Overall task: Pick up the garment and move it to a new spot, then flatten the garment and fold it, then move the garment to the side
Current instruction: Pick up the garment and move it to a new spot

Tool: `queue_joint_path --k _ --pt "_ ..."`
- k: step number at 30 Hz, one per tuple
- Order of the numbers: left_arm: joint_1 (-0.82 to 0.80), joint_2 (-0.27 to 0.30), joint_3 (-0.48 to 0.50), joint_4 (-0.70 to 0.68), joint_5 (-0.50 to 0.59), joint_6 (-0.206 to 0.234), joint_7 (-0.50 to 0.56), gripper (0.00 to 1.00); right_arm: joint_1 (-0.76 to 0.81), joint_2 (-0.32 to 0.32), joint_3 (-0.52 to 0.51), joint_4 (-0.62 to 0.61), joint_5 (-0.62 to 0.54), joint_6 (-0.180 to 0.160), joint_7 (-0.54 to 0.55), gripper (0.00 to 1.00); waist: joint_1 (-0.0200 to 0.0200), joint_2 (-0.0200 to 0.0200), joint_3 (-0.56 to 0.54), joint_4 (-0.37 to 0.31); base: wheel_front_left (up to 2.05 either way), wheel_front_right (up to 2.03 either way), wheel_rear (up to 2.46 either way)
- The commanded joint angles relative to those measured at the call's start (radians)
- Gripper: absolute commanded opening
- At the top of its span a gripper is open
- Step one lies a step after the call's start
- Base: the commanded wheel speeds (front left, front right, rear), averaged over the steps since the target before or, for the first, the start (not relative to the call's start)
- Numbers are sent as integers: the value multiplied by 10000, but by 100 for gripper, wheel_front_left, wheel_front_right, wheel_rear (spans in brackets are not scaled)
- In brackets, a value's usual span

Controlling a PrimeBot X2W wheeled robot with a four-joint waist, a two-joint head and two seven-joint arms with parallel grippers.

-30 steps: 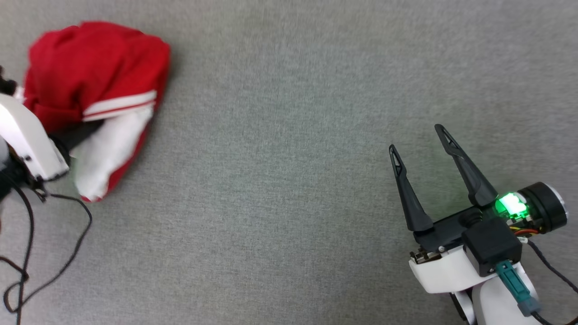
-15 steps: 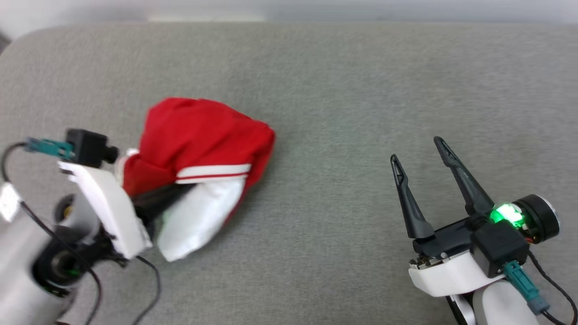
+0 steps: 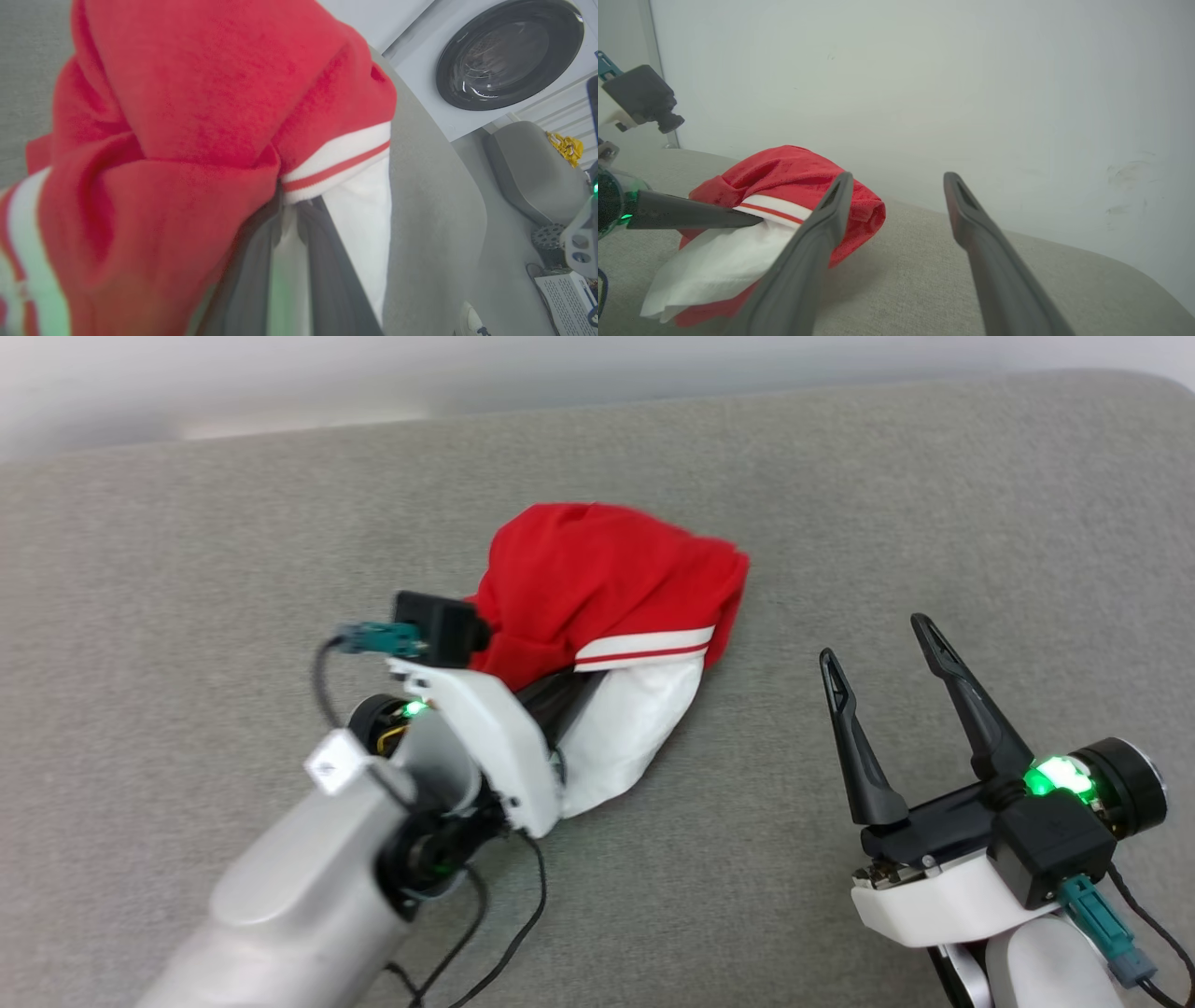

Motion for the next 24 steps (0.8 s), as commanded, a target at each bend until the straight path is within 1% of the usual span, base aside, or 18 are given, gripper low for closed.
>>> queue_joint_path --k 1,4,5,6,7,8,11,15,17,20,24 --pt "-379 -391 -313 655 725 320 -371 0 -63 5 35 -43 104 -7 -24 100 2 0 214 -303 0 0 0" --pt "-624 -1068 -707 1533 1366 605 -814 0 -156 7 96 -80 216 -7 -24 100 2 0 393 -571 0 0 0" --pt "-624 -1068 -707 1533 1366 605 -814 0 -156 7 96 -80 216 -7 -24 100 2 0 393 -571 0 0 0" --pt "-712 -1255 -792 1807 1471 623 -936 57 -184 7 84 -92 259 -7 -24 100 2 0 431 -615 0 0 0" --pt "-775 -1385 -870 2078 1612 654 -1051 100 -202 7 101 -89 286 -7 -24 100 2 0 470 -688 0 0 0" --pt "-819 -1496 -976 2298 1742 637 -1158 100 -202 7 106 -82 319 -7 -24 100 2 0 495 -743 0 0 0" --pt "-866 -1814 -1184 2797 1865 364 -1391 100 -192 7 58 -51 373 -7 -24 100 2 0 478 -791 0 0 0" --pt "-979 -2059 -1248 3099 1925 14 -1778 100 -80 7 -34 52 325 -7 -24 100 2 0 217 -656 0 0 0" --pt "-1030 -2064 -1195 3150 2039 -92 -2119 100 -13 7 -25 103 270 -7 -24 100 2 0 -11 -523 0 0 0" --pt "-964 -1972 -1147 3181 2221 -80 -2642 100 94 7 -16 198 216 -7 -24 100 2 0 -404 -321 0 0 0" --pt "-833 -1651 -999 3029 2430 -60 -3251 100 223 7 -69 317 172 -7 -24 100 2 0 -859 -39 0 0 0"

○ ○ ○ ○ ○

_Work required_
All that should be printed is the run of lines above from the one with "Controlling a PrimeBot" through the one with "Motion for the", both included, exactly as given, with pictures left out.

_Answer below_
Controlling a PrimeBot X2W wheeled robot with a four-joint waist, a two-joint head and two seven-joint arms with parallel grippers.

-30 steps: 
-15 steps: 
+0 steps: 

Motion for the next 24 steps (0.8 s), as commanded, a target at each bend until the straight path is within 1% of the usual span, base aside, or 18 are given, gripper low for closed.

The output is finished.